╭──
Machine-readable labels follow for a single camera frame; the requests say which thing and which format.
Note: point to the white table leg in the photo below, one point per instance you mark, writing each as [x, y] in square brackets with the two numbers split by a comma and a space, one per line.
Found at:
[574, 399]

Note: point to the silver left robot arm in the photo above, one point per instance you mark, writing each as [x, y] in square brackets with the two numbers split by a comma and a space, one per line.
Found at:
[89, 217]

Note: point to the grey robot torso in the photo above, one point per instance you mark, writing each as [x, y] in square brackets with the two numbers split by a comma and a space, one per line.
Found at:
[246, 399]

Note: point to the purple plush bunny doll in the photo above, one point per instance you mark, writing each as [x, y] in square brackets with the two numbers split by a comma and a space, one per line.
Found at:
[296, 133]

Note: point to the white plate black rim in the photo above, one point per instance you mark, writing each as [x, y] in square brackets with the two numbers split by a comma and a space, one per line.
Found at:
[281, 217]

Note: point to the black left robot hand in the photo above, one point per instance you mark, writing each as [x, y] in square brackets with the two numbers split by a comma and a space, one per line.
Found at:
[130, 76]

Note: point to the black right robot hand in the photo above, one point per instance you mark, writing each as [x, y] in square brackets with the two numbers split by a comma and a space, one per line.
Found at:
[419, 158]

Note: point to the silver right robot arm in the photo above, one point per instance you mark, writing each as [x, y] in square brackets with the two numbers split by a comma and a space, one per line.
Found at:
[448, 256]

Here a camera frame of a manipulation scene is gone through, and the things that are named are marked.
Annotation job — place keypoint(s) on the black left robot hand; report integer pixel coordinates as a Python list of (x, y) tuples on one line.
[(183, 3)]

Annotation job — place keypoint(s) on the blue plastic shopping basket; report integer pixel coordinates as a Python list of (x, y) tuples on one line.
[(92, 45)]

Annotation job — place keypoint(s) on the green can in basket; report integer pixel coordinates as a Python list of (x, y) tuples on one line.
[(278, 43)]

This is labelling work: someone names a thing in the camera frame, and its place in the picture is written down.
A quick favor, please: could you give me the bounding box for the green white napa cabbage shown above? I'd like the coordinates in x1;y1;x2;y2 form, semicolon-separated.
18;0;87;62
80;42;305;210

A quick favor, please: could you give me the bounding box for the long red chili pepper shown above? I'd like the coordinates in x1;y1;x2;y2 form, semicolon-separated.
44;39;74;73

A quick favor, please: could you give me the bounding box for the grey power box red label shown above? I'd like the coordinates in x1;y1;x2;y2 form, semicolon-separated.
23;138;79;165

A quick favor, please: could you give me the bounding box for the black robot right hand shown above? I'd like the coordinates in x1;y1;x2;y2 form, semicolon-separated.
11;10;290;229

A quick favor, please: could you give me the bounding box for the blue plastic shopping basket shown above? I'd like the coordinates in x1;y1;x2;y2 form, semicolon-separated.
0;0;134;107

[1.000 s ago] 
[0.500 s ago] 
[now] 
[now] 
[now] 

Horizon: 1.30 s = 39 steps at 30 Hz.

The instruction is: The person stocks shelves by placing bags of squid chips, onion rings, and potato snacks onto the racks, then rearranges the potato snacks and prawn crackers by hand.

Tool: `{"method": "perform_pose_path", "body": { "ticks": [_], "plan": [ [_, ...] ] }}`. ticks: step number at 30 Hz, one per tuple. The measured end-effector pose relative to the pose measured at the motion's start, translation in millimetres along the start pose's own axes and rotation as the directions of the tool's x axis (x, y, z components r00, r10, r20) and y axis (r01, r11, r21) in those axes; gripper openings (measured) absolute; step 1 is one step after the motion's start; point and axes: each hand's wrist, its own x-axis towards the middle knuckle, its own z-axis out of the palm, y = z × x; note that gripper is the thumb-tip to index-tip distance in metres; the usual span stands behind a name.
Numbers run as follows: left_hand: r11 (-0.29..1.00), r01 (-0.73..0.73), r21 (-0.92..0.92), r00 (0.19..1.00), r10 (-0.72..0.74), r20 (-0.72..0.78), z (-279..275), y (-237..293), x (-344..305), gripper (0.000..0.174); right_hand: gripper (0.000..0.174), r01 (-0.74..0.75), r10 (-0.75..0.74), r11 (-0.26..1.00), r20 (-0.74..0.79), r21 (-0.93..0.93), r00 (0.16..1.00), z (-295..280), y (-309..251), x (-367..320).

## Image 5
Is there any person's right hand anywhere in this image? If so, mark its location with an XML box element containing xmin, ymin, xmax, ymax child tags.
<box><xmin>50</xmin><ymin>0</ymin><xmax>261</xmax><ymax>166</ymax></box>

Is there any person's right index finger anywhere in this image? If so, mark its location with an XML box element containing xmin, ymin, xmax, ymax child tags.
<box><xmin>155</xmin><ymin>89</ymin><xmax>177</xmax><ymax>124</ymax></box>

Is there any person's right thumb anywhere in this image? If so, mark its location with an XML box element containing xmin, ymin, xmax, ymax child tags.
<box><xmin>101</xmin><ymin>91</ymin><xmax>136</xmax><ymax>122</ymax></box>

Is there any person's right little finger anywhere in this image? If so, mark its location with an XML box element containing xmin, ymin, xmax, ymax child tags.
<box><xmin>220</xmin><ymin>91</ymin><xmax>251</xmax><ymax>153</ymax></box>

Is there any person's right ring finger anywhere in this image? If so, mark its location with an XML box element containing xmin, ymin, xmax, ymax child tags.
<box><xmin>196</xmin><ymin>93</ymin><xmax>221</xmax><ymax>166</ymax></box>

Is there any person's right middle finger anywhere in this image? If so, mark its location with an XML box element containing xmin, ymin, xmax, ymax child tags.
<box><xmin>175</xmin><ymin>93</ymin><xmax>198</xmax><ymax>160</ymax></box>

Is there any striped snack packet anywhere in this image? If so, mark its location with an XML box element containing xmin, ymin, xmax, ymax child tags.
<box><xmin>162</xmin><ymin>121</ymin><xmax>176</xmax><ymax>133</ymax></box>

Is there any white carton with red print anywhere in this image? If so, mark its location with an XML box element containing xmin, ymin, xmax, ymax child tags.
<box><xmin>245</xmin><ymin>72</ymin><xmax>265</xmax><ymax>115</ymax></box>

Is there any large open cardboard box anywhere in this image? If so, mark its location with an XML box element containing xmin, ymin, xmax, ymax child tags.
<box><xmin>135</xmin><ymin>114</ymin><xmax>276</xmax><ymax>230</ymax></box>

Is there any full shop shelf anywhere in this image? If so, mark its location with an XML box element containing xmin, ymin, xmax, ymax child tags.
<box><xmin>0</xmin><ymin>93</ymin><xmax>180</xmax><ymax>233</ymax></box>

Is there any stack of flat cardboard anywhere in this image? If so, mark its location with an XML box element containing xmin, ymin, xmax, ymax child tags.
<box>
╰──
◆ **Task directions**
Taking the entries above, write out exactly the lines starting with the line containing "for the black" and going on through the line containing "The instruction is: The", both included, and nothing else.

◆ **Answer to this exercise**
A quick favor, please: could you give me the bounding box for the black robot right hand shown above? I'd like the coordinates in x1;y1;x2;y2 form, semicolon-separated.
11;10;290;229

A quick favor, please: could you give me the bounding box for the blue plastic shopping basket shown above? I'd like the coordinates in x1;y1;x2;y2 form, semicolon-separated.
0;0;134;107

[1.000 s ago] 
[0.500 s ago] 
[now] 
[now] 
[now] 

Horizon: 1.30 s = 39 steps at 30 Hz.

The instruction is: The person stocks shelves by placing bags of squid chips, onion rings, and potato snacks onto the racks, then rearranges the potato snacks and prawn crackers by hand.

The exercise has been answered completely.